Whether you’re a social media analyst scrambling for data prior to pitch time or a consumer insights team working to deliver new insights, the research aspect for analyzing social media data can be daunting at times.
High expectations from your c-suite, internal teams, or clients can place extreme pressure for coming up with impressive findings. However, regardless of who the data is being provided to, in the end the accuracy and authenticity of what is provided rests solely on your shoulders.
The consequences of delivering bad social media analysis can range anywhere from bombing a new client pitch to leading a brand to lose millions, maybe even billions of dollars (advising or suggesting your/client brand to go for “X” based on your research).
All too often, researchers may be tempted to begin with the conclusion first, instead of working towards it. Here are the two biggest mistakes made when undertaking social media research and how to avoid them.
#1 Misrepresenting Data
This problem tends to come in when an analyst tries to validate their claims with data that is not significant to their sample. When this happens, the statements become less reliable and misrepresent the answers.
For example: You have been tasked with finding out what factors are most important to moms when shopping for poultry and set your research up as follows:
- You have a sample of 100,000 identified moms talking online about buying chicken over the past year.
- You then make a claim that when moms are purchasing poultry, having cage free chicken is an important factor in their purchasing behavior.
- Included in the list of factors are also, price, value packs, and chickens being antibiotic free.
Out of the 100,000 identified moms, only 112 of them had mentioned cage free chicken during their purchases.
Yet, 823 mention price, 744 mention value packs, and 1,265 mention antibiotic free chicken, all of which were much more significant than cage free chickens.
- Cage free chickens in this case is not an important enough factor to be listed.
TIP: Set an "at least" percentage to hit
Setting an “at least” percentage says that in order for a variable (search query) to be deemed as significant, it must be at least 5 percent of the total sources/mentions. The percentage is developed based on the number of sources or mentions that are being focused on.
Determining a solid sample number with social media data can be difficult sometimes because it remains arbitrary to the analyst. Use your best judgment and ask honestly what a good sample size would be based on the number of sources/posts presented.

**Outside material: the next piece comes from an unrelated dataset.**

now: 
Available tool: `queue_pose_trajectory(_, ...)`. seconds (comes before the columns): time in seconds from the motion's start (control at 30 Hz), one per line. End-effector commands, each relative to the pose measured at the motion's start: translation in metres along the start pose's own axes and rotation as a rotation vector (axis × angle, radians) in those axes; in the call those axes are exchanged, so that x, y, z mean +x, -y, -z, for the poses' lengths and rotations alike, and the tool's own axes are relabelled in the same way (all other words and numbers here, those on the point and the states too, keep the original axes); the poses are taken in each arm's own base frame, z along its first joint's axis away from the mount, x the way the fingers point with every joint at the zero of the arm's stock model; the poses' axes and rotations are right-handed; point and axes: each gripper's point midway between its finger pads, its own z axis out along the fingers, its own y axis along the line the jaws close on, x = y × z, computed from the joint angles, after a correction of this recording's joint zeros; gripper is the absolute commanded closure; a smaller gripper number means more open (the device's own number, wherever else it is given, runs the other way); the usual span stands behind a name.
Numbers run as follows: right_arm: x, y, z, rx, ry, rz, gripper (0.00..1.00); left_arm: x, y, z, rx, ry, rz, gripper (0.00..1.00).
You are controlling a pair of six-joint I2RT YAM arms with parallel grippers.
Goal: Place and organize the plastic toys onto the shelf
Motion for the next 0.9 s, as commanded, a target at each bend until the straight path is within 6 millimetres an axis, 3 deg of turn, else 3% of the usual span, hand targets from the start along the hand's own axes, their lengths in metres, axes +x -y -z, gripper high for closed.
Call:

If there is a sample of 100,000 sources, one may go with 5 percent (at least 500 sources) or 15 percent for a sample of 100 (at least 15 sources), since 5 percent may be too low in the second instance. Setting this tip in place when analyzing social media data will help bring more relevant insights.
#2 Forcing the Data
When you force the data, you’re basically jumping to an assumption without looking further into the data.
To use as a hypothetical example, let’s say you are looking at different diets commonly used in the United States and decide to focus on Paleo:
- Over a two year period, females represented 65% of all online conversations mentioning “Paleo Diet,” while the remaining 35% were by males.
- Instead of jumping directly to saying that more women prefer the paleo diet than men, dig deeper on why women are more likely to talk about the Paleo diet more than men.
- You may find that more women are talking more about Paleo because a large fraction of the conversations are about women expressing cooking and baking difficulties when on the paleo diet.
- So, do women really prefer the Paleo diet more than men? If you want to answer that question, you’ll have to look at more than just general share of voice score.
Avoiding the Conclusion-First Trap
So, how exactly can you make sure you don’t do either of the two above? Here are two questions for you to ask yourself to help you avoid making the two major mistakes:
- Ask yourself, “how did I get this answer?“ This simply means that you walk through your methodology. You could be pleasantly surprised at how you derived your answer when you talk your steps through.
- Looking at the number of sources (# of total people talking about your particular search query, not # of mentions) and ask yourself, “Is this representative of my claim?”If you have 200 sources that are specifically talking about disliking McDonald’s Big Mac out of 800K sources talking about Big Mac in general, don’t say, “People who talk about McDonald’s Big Mac express a lot of negativity towards it.” 200 sources out of 800K sources is not a representative sample of that claim.